Jason Furman, the chairman of the Council of Economic Advisers, has estimated that overall, the health care programs and Obama's tax policies should undo years of growing inequality.
"Just the tax changes we made in this administration undid about half a decade of the increase in inequality," he said in a press briefing last week on an unrelated topic. "If you add in the Affordable Care Act, it’s more than a decade of inequality that was undone. "

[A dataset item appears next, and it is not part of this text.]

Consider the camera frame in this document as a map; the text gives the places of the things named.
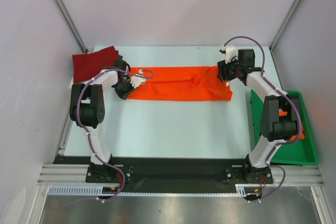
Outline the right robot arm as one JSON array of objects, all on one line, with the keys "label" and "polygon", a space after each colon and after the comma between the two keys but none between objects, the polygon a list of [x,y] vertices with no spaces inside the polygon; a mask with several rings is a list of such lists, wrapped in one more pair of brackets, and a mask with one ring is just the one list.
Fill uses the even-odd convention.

He said future work must tackle the pre-tax inequality, by doing things like raising the minimum wage, which would immediately increase the income of the poor, and improving educational attainment, which could reduce inequality over the long run.First off: defeat the Republicans. Secondly, purge the Democrats of the Rubinites. We need the Democrats to not bother talking about supply side policies to fix pre-tax inequality like improving education. They need to focus on full employment and rising real wages. They need to take to heart Kalecki's point that the economy should not depend upon the whims of investors and business managers. The base line should be set by the government and government spending. Then who cares when an asset bubble pops.
The "strange defeat" of the Democratic Party - to take the title of J.W. Mason's blog post - happened when Bill Clinton dropped his campaign pledge for a middle class spending bill in the face of Greenspan's threats to raise interest rates. As James Carville quipped "I want to be reincarnated as the bond market. Everyone's afraid of you." Greenspan did deliver 4 percent unemployment, but it was unsustainable and led to increasing inequality as the tech boom busted and morphed into the housing bubble. Clinton's deficit reduction was squandered by Bush's tax cuts for the rich which Greenspan endorsed.
Mason's post a response to his article where the conservative writer mentions India. They wish America, Japan and Europe were more like developing nations and were more vulnerable to bond vigiliantes. But they have their own printing presses.